**Data excerpts**.
########

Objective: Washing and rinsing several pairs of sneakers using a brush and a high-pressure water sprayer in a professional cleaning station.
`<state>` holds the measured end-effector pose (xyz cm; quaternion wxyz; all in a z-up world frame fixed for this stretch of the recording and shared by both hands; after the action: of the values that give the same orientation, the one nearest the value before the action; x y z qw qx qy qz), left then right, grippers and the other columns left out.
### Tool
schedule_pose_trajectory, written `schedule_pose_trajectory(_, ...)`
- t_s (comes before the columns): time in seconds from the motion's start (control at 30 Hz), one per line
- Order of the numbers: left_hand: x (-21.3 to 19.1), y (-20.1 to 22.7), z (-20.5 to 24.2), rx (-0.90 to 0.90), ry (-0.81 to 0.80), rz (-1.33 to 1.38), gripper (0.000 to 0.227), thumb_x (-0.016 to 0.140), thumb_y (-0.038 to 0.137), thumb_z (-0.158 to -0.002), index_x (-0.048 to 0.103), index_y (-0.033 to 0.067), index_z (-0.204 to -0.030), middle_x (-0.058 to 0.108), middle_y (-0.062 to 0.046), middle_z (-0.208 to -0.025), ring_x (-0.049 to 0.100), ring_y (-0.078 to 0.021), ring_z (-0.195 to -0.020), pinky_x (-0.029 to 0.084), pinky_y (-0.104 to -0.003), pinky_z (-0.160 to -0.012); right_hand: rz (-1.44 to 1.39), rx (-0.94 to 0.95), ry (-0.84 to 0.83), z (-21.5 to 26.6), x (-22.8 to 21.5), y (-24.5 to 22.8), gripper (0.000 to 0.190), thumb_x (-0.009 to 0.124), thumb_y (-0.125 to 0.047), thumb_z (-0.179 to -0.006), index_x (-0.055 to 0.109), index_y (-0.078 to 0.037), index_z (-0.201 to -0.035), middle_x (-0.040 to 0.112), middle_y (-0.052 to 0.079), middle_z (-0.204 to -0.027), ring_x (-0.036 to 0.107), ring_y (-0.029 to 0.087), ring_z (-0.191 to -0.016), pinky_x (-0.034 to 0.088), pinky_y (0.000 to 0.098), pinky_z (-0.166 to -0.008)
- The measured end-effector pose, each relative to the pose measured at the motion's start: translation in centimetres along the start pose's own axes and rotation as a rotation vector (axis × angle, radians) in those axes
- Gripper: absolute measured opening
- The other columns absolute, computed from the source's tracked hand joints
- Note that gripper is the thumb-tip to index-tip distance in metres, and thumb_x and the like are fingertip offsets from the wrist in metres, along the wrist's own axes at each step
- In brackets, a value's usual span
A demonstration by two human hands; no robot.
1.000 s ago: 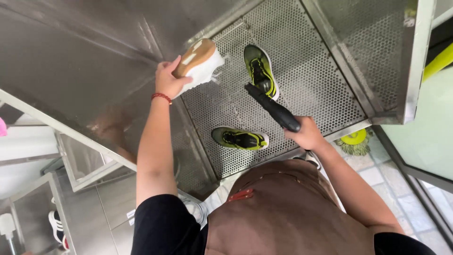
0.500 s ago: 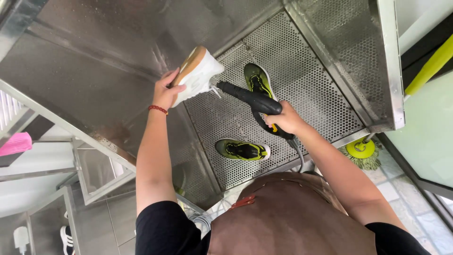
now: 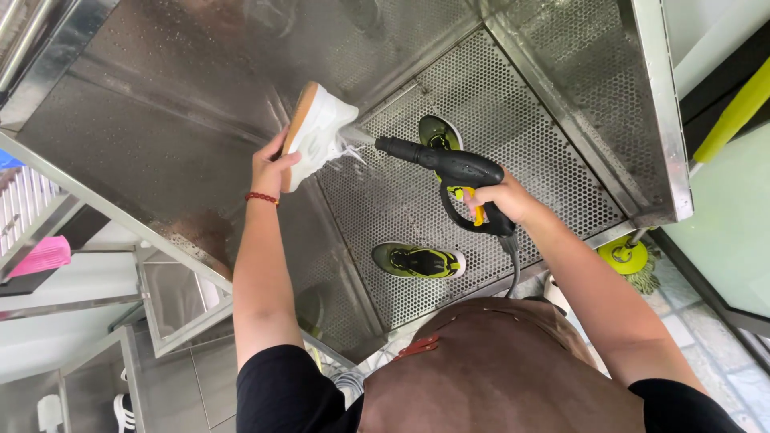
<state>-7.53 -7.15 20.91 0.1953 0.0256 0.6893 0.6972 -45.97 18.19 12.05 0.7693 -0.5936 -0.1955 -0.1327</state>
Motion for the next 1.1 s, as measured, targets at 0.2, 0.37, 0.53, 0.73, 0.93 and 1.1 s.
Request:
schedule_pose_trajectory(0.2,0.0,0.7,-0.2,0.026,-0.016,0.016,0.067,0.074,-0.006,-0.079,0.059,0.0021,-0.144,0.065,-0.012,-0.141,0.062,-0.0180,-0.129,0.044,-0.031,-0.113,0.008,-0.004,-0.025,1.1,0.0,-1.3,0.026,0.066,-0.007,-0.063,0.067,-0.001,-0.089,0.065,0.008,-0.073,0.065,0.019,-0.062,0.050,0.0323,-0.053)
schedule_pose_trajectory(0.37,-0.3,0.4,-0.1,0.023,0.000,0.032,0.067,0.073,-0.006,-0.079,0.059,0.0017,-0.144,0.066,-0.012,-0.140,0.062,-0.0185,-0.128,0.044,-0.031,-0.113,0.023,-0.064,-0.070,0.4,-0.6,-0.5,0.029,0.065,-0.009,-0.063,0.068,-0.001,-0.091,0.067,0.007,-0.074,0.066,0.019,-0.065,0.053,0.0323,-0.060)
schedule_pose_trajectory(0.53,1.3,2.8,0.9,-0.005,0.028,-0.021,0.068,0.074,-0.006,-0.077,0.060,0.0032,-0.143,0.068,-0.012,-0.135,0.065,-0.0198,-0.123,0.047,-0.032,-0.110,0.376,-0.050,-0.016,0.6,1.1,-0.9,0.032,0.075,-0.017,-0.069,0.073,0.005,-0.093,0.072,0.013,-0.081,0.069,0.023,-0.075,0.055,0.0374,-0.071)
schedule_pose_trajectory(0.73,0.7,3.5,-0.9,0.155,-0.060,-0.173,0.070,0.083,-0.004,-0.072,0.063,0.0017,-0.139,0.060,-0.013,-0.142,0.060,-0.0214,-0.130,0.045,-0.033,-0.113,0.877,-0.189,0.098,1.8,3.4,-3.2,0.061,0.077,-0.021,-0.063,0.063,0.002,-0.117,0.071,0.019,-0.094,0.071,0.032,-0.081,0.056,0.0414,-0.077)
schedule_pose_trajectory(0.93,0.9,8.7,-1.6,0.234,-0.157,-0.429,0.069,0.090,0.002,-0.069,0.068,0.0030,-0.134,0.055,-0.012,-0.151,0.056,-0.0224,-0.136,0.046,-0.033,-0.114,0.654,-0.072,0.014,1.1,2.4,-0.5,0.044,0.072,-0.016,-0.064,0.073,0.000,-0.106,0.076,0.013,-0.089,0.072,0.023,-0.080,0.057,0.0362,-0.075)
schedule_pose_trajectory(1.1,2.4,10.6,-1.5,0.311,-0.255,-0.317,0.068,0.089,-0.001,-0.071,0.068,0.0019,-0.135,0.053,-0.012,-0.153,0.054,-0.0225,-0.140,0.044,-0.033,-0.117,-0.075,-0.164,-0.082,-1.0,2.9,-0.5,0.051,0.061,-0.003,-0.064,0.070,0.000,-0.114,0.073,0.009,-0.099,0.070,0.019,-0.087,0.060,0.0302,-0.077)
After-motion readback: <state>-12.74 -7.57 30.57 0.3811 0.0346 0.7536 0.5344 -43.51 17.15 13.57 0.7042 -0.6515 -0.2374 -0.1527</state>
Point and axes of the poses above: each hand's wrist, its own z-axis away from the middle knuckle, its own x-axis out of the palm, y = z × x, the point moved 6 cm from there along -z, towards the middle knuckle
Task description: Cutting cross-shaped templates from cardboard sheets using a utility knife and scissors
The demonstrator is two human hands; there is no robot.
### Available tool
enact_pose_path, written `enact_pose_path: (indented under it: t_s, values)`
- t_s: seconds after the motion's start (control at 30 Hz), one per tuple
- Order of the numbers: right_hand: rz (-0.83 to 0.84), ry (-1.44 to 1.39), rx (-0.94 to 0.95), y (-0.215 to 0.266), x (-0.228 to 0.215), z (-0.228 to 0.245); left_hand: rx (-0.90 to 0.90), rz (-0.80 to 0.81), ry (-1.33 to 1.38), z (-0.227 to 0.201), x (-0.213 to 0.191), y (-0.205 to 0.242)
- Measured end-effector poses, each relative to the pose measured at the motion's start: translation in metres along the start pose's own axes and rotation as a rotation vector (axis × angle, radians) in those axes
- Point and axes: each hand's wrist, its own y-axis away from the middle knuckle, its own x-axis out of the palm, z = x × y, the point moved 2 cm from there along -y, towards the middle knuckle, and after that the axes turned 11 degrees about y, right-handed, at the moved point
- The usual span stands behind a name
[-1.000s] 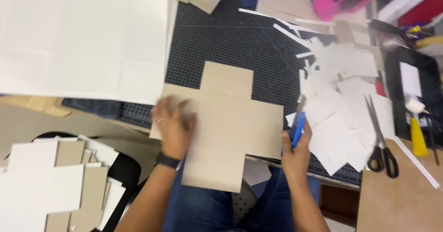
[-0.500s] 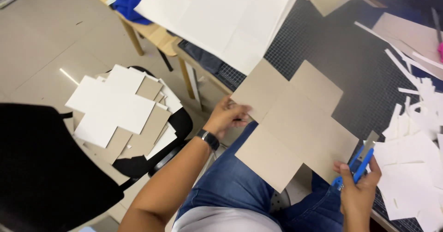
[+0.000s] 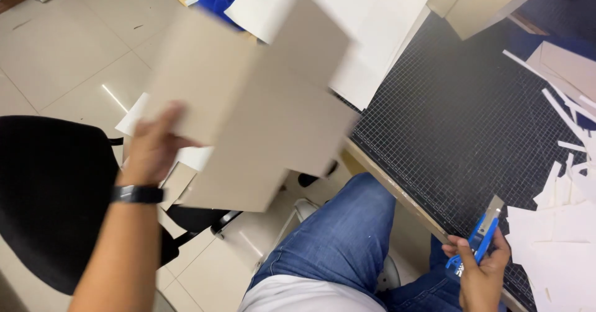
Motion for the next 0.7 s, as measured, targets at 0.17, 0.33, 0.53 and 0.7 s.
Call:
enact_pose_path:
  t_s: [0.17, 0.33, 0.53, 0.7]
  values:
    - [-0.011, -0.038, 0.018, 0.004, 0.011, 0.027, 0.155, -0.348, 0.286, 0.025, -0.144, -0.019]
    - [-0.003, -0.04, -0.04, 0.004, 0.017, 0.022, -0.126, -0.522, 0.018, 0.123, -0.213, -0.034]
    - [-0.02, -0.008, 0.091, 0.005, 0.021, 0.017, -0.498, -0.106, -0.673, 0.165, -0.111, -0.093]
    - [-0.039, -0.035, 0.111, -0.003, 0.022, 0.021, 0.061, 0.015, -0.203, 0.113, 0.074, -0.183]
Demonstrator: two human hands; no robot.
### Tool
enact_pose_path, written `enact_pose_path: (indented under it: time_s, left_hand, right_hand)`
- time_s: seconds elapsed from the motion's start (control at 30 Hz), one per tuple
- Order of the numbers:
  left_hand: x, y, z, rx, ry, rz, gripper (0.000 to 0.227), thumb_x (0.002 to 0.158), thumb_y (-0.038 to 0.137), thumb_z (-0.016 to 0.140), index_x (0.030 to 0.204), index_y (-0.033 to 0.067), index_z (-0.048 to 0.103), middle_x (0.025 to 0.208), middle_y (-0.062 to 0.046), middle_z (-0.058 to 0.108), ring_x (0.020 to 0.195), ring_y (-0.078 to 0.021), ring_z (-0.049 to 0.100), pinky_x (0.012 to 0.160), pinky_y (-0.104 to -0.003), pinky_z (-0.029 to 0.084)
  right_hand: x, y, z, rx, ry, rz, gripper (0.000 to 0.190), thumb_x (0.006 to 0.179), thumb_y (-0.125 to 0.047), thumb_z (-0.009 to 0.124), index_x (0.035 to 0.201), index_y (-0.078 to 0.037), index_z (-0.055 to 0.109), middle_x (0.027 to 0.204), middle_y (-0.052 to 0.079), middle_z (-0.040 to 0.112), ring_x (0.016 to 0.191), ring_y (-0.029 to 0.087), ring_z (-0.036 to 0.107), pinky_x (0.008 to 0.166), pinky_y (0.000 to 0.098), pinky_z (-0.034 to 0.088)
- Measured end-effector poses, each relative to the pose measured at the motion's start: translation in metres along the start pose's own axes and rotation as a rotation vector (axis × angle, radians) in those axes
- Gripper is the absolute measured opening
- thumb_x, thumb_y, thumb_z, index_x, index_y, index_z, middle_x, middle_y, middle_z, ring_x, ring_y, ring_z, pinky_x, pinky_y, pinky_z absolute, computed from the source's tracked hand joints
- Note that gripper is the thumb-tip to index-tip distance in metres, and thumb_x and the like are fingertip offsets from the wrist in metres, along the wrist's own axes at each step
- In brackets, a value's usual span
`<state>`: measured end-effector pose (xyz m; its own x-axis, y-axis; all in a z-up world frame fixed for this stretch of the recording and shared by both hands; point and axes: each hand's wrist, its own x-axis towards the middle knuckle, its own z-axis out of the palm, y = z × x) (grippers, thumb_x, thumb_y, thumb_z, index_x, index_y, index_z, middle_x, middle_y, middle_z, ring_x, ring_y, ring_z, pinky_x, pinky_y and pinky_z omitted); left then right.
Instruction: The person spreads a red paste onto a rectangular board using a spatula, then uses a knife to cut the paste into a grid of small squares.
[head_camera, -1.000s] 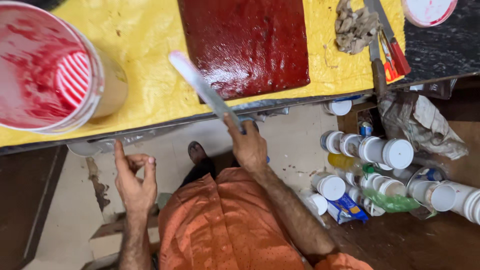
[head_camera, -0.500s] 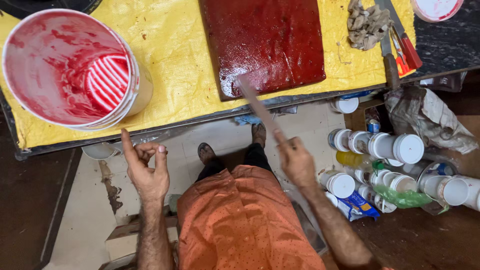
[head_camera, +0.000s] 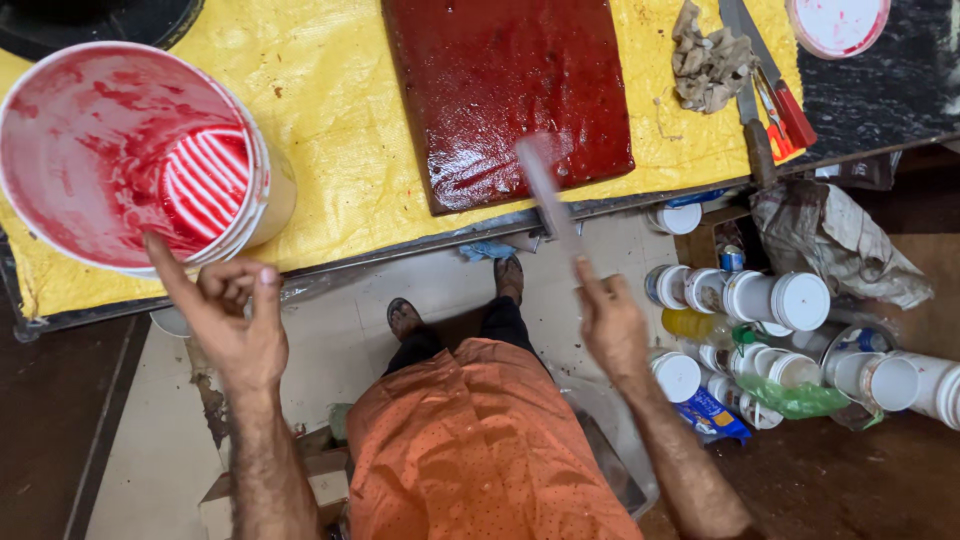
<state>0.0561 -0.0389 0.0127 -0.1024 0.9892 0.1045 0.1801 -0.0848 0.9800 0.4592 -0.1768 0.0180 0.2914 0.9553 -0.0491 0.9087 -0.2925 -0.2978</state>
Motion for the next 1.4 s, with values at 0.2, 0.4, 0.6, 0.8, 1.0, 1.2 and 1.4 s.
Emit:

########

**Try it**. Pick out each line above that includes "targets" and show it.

**Written answer**.
Motion for the next 1.1 s, as measured, targets at 0.2, 0.37, 0.53, 0.73, 0.93 and 1.1 s.
Motion for the next 0.7 s, as measured, targets at 0.17, 0.33, 0.53 and 0.7 s.

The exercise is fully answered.